Directory structure¶
sbatch/
├── train/
│ ├── train_classifier_new_ast.sbatch
│ └── train_classifier_new_vggish.sbatch
├── predict/
│ ├── ast.sbatch
│ ├── vggish.sbatch
│ └── spectttra.sbatch
└── attack/
├── ast.sbatch
└── vggish.sbatch
Submitting jobs¶
cd $SCRATCH
# Training
sbatch sbatch/train/train_classifier_new_ast.sbatch
# Inference
sbatch sbatch/predict/ast.sbatch
# Attack
sbatch sbatch/attack/ast.sbatch
Monitoring¶
# List your jobs
squeue -u $USER
# Watch a running job's output
tail -f $SCRATCH/Audio-XAI/logs/<job_name>-<job_id>.out
# Cancel a job
scancel <job_id>
Log files are written to $SCRATCH/Audio-XAI/logs/:
Resource allocation per script¶
| Script | Nodes | GPUs | RAM | Time |
|---|---|---|---|---|
train/ast.sbatch |
2 | 2×2 A100 | 128 GB | 12 h |
train/vggish.sbatch |
2 | 2×2 A100 | 128 GB | 12 h |
predict/ast.sbatch |
1 | 1 A100 | 64 GB | 6 h |
predict/vggish.sbatch |
1 | 1 A100 | 32 GB | 6 h |
attack/ast.sbatch |
1 | 1 A100 | 64 GB | 12 h |
attack/vggish.sbatch |
1 | 1 A100 | 32 GB | 6 h |
Environment variables¶
Override defaults without editing sbatch files:
# Use a different checkpoint
AST_CKPT=$SCRATCH/Audio-XAI/runs/ast/version_7/checkpoints/best.ckpt \
sbatch sbatch/attack/ast.sbatch
# Run on CPU (debugging)
DEVICE=cpu sbatch sbatch/predict/ast.sbatch
Batched attack jobs¶
The attack sbatch scripts split n_attack_samples across N_BATCHES sequential chunks within a single job:
# In sbatch/attack/ast.sbatch:
N_BATCHES=8
for BATCH_IDX in $(seq 0 $((N_BATCHES - 1))); do
srun python3 scripts/attack.py \
--n-batches $N_BATCHES --batch-index $BATCH_IDX \
--run-name "$RUN_NAME" ...
done
All batches write to the same RUN_NAME directory. If a batch fails, re-submitting the job skips already-processed samples automatically (resume logic checks for audio/*/adversarial.wav).
Multi-node training¶
Training uses Lightning's SLURMEnvironment plugin which handles:
- Node discovery via SLURM_NODELIST
- Auto-requeue on wall-time limit (--no-auto-requeue disables this)
- DDP process group setup
Set --strategy ddp_find_unused_parameters_false for AST (some transformer parameters are unused in forward).

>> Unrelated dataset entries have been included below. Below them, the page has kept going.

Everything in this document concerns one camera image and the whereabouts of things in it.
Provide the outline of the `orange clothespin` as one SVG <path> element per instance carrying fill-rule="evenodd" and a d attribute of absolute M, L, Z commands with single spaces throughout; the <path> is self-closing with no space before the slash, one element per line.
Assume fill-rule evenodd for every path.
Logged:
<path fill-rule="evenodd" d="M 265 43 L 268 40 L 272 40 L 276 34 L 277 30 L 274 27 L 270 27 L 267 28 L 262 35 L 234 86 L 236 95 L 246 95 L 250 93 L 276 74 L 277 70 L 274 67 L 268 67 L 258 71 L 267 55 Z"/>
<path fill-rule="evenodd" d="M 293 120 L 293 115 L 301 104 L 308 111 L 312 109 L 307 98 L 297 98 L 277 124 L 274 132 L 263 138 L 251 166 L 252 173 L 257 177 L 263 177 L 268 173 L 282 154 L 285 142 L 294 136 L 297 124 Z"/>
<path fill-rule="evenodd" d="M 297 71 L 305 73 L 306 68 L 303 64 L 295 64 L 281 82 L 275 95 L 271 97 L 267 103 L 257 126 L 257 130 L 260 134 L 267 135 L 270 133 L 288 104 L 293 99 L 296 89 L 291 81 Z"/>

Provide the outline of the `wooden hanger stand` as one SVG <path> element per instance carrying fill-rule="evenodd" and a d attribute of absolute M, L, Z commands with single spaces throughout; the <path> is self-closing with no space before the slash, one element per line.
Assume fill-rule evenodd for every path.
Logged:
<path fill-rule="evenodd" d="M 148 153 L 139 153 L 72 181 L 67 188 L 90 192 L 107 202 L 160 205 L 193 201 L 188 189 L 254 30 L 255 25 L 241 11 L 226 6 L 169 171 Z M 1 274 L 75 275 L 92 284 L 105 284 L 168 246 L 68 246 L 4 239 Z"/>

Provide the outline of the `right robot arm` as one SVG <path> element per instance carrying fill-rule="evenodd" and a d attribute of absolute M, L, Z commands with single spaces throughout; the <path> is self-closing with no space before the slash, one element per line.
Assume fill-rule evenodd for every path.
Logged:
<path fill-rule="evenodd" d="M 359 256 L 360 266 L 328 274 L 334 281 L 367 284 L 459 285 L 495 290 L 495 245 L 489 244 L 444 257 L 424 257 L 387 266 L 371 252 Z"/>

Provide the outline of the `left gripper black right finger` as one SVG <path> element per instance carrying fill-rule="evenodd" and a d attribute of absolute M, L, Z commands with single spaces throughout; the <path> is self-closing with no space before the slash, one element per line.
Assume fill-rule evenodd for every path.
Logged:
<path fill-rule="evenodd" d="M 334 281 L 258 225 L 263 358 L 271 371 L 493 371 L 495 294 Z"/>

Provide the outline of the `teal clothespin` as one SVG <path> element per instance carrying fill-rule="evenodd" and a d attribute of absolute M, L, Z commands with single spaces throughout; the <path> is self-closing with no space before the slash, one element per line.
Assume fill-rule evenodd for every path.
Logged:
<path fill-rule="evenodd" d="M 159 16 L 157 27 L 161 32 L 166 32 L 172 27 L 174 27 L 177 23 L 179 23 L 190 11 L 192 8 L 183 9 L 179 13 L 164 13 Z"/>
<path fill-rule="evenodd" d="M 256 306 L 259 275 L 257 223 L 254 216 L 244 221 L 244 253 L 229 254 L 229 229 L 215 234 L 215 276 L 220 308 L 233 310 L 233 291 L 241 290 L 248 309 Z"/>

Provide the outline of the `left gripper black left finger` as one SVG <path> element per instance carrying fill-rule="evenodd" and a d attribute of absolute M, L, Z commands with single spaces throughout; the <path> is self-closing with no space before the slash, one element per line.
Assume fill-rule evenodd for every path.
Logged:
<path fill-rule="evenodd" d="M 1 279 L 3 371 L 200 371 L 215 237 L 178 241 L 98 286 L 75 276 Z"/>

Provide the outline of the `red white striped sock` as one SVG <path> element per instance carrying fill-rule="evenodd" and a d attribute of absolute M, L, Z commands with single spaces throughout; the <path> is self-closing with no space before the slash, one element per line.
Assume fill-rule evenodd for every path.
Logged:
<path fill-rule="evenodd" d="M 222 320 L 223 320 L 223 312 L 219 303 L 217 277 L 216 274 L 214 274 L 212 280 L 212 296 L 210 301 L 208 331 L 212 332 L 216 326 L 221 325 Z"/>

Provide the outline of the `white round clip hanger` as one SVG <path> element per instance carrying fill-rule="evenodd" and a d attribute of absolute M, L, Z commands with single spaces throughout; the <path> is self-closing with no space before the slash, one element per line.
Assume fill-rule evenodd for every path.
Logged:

TensorBoard on the cluster¶
TensorBoard cannot be accessed directly from a compute node. Use SSH port forwarding:
# On your local machine:
ssh -L 6006:localhost:6006 plgpkitlo@athena.cyfronet.pl \
"tensorboard --logdir $SCRATCH/Audio-XAI/runs --port 6006"
Then open http://localhost:6006 in your browser.
Common issues¶
Job killed immediately: Check the .err log — usually a missing module or wrong conda env.
OOM on attack: Reduce --attack-micro-batch or --clip-seconds. The sbatch scripts set PYTORCH_CUDA_ALLOC_CONF=expandable_segments:True which helps with fragmentation.
NCCL errors on multi-node: Ensure --strategy ddp_find_unused_parameters_false is set and the number of --ntasks-per-node matches --devices.
HuggingFace download fails: Check that $SCRATCH/hf_token exists and contains a valid token. Verify HF_HOME points to scratch (not home directory).